Still, they talk by phone daily, and Carly agrees with her mom's observation that her children have grown up in her recent absence. Few can understand what it's like for them. One day actress Jane Fonda, whose anti-war actions during Vietnam have haunted her show-biz career, flew the Sheehan girls to New York for lunch with someone who could understand: her daughter.
Cindy Sheehan, who occasionally has traveled with a bodyguard, tends to dismiss personal criticism by saying "They've taken my son -- what worse could they do to me?
"I don't regret anything I've done. I would do it again in a heartbeat."

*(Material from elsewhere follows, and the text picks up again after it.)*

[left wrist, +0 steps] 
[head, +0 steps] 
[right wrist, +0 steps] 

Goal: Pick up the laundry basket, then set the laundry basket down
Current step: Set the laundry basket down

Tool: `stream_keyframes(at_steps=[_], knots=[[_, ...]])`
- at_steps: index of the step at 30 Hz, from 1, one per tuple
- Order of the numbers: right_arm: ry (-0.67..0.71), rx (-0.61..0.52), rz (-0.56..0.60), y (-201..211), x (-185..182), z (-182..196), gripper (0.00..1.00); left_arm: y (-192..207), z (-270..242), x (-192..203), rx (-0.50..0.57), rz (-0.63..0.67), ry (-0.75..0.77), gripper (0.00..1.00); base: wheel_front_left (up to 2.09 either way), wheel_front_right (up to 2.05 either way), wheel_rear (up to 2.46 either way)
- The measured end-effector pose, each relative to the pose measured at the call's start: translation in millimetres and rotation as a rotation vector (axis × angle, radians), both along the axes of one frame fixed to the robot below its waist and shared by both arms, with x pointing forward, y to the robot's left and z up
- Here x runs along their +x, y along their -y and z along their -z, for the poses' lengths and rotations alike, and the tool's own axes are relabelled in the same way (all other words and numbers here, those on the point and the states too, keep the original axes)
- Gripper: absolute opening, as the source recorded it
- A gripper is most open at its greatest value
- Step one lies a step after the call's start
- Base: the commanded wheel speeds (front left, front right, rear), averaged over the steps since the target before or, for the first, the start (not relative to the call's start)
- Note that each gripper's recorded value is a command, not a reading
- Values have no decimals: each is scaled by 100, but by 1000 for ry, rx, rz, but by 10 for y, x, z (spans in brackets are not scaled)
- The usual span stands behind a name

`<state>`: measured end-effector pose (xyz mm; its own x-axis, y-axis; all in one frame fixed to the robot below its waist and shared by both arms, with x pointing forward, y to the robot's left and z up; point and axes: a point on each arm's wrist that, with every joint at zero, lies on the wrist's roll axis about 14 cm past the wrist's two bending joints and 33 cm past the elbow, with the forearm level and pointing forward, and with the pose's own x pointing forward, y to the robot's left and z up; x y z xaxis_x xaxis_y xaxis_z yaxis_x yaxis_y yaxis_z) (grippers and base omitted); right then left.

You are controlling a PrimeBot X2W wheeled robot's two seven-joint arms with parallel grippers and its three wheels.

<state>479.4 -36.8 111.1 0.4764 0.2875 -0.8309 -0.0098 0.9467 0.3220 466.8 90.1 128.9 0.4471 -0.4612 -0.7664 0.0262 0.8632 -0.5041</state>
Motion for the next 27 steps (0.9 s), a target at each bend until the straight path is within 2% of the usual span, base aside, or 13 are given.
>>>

She predicts that America will withdraw its forces from Iraq within a year, and rejects the assessment of many experts that a premature pullout will unleash the greater violence of civil war. "What's causing the fighting now," she says, "is our presence."
As she finishes breakfast and readies herself for the day, Sheehan stresses that she would give up fame if she could have her firstborn back. "Why are we talking so much about me?" she says. "What the media should be focusing on is George Bush."
And Carly says: "It's sad that everybody wants to talk about my mom, but nobody even asks about Casey anymore ..."
© 2006 San Francisco Chronicle
All rights reserved. Used with permission.
Source:
The following source was used in the creation of this Kentroversy Paper . . .
The Defiant War - Cindy Sheehan's Year of Living Famously (March 19, 2006)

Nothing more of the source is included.